Les grands modèles de langage (LLM) peuvent être adaptés à des usages spécialisés via deux grandes approches :
la recherche vectorielle (RAG) et le fine-tuning (SFT, GRPO).
Faut-il privilégier la mémoire externe ou l’apprentissage intégré ? Cet article explore les avantages, les limites et l’ambivalence de ces deux paradigmes.
🔹 Paradigme 1 : la recherche vectorielle (RAG)
La recherche vectorielle repose sur des embeddings qui transforment des textes en vecteurs pour comparer leur similarité.
Lorsqu’un utilisateur pose une question, le système interroge une base vectorielle et fournit le contexte le plus pertinent au LLM.
Avantages du RAG
- Flexibilité et mises à jour sans réentraînement
- Scalabilité pour des corpus massifs
- Fraîcheur de l’information (intégration en temps réel)
- Coûts réduits par rapport au fine-tuning
Limites du RAG
- Dépendance à la qualité des embeddings et du découpage
- Le modèle ne possède pas les connaissances en interne
- Risque de bruit si la recherche est imprécise
🔹 Paradigme 2 : le fine-tuning (SFT/GRPO)
Le fine-tuning modifie directement les poids du modèle afin qu’il intègre des connaissances spécifiques ou adopte un style particulier.
Les techniques comme le Supervised Fine-Tuning (SFT) ou le GRPO permettent de spécialiser le modèle.
Avantages du fine-tuning
- Spécialisation et intégration profonde des connaissances
- Style et ton homogènes dans les réponses
- Robustesse accrue sur des tâches répétitives
- Réduction de la latence (pas d’appel externe)
Limites du fine-tuning
- Coûts élevés en GPU et données annotées
- Rigidité : réentraînement nécessaire pour chaque mise à jour
- Risque de surapprentissage si trop spécialisé
Deux visions du savoir
Le RAG ressemble à la consultation d’une encyclopédie : flexible et mise à jour en continu.

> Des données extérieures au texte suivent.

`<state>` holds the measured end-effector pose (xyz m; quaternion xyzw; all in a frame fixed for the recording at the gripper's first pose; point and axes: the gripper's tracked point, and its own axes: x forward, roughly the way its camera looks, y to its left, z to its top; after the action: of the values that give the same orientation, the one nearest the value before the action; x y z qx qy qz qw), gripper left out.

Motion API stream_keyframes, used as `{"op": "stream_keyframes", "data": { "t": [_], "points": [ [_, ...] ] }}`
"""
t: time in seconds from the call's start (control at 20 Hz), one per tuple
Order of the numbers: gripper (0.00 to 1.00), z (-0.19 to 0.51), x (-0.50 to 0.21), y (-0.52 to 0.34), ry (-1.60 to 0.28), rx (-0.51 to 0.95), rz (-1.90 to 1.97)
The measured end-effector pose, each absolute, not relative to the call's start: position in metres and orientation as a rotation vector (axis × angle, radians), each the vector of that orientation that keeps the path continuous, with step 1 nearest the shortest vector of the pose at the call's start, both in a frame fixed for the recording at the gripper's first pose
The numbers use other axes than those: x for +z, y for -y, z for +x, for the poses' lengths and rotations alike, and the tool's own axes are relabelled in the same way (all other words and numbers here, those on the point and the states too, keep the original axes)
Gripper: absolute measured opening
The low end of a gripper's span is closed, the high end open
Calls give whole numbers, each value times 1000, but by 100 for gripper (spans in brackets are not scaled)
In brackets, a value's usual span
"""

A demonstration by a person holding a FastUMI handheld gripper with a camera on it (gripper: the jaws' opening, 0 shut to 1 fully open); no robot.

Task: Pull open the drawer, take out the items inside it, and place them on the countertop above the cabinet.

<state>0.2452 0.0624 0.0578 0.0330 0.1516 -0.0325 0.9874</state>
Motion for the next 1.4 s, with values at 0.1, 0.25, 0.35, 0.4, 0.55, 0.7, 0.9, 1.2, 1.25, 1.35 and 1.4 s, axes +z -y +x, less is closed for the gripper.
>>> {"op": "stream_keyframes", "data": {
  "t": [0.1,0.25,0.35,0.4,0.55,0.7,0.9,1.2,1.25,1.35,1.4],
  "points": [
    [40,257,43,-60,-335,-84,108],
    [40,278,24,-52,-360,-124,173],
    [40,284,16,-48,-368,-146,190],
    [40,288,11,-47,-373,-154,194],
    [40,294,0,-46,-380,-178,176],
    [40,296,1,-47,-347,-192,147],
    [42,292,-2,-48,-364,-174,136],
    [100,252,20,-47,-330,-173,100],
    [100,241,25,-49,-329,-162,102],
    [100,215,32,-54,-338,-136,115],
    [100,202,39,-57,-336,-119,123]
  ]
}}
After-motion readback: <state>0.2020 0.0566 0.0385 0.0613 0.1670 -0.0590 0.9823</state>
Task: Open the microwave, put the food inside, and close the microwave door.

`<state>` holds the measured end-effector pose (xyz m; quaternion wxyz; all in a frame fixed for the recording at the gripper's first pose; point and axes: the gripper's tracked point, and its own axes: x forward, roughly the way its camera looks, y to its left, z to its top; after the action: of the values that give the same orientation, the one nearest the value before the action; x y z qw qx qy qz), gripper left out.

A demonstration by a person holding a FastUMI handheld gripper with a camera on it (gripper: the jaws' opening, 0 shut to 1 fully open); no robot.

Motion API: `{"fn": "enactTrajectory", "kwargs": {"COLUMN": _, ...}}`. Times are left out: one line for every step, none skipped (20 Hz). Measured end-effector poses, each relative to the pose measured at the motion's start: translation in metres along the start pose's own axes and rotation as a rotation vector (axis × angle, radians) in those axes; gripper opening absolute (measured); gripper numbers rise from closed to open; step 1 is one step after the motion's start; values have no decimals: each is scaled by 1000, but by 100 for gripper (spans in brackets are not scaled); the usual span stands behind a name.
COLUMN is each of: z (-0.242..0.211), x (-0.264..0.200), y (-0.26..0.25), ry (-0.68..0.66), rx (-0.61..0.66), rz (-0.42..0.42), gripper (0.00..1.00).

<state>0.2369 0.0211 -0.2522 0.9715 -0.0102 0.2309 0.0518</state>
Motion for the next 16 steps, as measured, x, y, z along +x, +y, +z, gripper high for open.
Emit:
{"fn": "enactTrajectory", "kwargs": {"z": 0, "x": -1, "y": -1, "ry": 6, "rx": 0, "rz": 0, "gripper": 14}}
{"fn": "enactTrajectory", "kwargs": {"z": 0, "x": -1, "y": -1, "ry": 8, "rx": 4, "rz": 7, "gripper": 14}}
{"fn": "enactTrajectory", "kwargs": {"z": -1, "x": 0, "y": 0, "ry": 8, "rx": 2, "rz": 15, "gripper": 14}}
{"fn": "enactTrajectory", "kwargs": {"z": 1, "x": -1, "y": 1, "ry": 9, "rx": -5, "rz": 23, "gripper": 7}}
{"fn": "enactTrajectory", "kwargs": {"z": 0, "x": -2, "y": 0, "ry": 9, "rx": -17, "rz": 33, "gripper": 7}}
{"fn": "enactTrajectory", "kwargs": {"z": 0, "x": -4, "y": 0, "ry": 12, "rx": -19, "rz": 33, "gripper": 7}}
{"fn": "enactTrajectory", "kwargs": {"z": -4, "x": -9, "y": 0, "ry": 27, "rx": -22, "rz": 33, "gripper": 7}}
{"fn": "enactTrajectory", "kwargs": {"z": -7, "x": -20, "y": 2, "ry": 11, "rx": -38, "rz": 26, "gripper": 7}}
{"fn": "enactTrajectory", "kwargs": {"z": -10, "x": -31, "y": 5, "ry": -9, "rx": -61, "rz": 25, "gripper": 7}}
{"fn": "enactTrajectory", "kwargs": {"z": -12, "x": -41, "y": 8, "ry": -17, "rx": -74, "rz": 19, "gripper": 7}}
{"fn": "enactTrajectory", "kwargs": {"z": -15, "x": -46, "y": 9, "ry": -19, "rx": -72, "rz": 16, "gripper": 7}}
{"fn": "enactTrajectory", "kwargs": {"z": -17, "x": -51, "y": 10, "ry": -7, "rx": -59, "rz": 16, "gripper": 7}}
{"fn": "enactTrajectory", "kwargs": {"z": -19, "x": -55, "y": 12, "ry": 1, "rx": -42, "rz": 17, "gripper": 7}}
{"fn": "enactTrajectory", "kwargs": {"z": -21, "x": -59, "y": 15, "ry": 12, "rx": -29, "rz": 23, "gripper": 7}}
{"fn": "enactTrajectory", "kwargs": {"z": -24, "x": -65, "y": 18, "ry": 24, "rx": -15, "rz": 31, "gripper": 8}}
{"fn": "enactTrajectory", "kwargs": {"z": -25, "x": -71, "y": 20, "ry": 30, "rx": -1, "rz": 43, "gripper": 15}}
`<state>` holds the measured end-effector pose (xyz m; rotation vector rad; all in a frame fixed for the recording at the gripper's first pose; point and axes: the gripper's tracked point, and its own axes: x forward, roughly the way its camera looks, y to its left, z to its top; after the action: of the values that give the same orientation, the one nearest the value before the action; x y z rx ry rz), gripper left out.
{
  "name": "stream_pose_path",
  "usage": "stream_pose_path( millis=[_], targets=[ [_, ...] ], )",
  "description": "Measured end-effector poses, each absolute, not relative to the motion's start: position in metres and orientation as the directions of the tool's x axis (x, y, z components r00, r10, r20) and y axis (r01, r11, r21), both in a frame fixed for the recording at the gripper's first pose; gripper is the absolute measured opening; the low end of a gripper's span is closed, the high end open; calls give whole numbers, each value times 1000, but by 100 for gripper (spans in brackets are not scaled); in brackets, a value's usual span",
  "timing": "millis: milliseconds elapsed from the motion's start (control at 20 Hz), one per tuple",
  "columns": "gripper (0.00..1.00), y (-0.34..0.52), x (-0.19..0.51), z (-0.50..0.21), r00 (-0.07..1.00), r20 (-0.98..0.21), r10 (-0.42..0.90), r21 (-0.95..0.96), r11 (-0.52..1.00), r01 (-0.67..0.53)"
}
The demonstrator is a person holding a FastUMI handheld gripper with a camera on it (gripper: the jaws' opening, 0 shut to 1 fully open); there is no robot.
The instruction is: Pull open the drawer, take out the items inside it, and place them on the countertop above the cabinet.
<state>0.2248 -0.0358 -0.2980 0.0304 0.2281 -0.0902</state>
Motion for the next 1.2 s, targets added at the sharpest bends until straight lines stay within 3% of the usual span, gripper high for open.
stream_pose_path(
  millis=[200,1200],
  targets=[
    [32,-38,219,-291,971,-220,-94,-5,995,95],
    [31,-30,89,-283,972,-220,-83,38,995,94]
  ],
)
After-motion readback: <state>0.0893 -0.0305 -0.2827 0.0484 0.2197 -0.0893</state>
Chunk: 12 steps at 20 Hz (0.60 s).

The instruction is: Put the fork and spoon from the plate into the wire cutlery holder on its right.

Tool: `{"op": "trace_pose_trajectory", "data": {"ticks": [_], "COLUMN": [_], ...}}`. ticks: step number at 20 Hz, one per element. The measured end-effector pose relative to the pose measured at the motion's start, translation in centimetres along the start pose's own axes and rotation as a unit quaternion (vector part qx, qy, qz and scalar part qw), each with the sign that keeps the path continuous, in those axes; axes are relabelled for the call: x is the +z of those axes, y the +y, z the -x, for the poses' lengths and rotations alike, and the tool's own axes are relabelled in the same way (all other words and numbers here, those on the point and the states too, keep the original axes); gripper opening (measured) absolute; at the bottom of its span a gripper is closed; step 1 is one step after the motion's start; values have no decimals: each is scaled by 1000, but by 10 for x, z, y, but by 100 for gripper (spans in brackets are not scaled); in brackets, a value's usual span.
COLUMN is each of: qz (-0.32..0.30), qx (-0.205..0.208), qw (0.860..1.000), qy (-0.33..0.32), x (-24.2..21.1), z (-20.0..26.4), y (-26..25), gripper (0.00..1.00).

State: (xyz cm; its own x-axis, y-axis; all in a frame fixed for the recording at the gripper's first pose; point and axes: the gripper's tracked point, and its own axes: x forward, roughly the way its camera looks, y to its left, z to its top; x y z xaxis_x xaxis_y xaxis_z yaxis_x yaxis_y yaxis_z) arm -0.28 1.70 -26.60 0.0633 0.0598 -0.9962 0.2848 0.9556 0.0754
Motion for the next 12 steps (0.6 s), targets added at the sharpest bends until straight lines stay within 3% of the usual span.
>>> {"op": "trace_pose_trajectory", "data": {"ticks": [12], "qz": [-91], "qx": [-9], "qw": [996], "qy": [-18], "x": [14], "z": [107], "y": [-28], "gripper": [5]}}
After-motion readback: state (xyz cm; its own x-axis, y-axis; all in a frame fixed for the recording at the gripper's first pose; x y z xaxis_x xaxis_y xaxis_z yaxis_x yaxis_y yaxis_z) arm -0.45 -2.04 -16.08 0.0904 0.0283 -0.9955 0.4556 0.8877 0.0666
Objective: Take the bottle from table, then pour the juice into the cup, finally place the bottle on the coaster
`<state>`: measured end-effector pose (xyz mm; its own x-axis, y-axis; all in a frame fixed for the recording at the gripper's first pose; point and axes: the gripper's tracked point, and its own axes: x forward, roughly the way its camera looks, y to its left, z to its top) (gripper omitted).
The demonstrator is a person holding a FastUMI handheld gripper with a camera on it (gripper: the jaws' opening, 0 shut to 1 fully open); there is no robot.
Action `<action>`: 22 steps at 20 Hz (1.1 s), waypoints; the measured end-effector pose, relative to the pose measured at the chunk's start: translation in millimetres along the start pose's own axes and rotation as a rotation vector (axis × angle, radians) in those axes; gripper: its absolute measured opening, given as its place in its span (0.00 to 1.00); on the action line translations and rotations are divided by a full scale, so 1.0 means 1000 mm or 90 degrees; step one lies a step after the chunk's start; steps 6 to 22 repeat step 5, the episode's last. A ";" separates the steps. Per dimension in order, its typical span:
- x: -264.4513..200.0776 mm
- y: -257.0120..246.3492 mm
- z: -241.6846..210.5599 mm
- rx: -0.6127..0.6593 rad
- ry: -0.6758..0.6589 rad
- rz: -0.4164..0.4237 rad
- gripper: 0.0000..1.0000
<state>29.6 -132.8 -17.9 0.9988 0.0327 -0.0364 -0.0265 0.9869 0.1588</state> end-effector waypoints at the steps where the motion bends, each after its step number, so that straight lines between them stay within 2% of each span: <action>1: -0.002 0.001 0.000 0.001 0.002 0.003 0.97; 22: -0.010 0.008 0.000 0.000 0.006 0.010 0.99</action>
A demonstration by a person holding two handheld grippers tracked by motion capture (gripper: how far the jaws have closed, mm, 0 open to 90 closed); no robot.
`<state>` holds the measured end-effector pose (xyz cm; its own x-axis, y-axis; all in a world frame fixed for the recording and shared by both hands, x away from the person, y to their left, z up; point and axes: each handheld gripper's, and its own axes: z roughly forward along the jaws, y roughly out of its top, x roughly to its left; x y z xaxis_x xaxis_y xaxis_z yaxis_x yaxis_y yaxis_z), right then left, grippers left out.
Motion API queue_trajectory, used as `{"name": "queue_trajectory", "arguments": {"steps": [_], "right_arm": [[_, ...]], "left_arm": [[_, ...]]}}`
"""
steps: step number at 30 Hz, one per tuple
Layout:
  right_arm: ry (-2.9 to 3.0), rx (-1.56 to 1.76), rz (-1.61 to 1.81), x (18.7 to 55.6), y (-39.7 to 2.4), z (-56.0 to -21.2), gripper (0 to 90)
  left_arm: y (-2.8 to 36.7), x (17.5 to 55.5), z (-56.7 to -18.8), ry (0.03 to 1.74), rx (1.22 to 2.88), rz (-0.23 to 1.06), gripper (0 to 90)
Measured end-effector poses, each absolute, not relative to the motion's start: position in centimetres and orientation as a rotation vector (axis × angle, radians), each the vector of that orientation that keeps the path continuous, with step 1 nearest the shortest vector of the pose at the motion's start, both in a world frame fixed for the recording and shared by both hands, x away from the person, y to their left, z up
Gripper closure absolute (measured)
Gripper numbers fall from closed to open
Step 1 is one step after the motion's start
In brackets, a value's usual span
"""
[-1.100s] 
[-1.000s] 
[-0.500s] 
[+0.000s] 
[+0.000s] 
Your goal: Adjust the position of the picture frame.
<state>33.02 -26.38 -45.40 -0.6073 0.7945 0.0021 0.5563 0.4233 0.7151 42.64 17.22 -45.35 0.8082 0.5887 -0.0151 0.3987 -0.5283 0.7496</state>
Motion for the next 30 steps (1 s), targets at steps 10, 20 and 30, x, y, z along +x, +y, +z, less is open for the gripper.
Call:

Le fine-tuning ressemble à l’apprentissage par cœur : intégré et performant, mais plus rigide.
Exemple concret : le choix d’un véhicule
Cas d’usage : un LLM doit identifier le make/model/version d’un véhicule parmi des milliers de choix.
- Avec RAG : chaque modèle est vectorisé et comparé à la requête. Solution simple et évolutive.
- Avec Fine-tuning : le modèle apprend directement la taxonomie. Solution performante mais coûteuse à maintenir.
La meilleure solution est souvent hybride : RAG réduit l’espace de recherche et un modèle fine-tuné choisit le meilleur candidat.
Vers un futur hybride
Plutôt que de choisir entre RAG et fine-tuning, il est souvent judicieux de les combiner.
Le RAG apporte la souplesse, le fine-tuning apporte la robustesse.
C’est dans leur complémentarité que réside la meilleure stratégie.
Conclusion
En résumé, le choix entre RAG et fine-tuning dépend du besoin :
souplesse et mise à jour dynamique ou spécialisation et robustesse.
Dans la pratique, les systèmes les plus performants adoptent une approche hybride.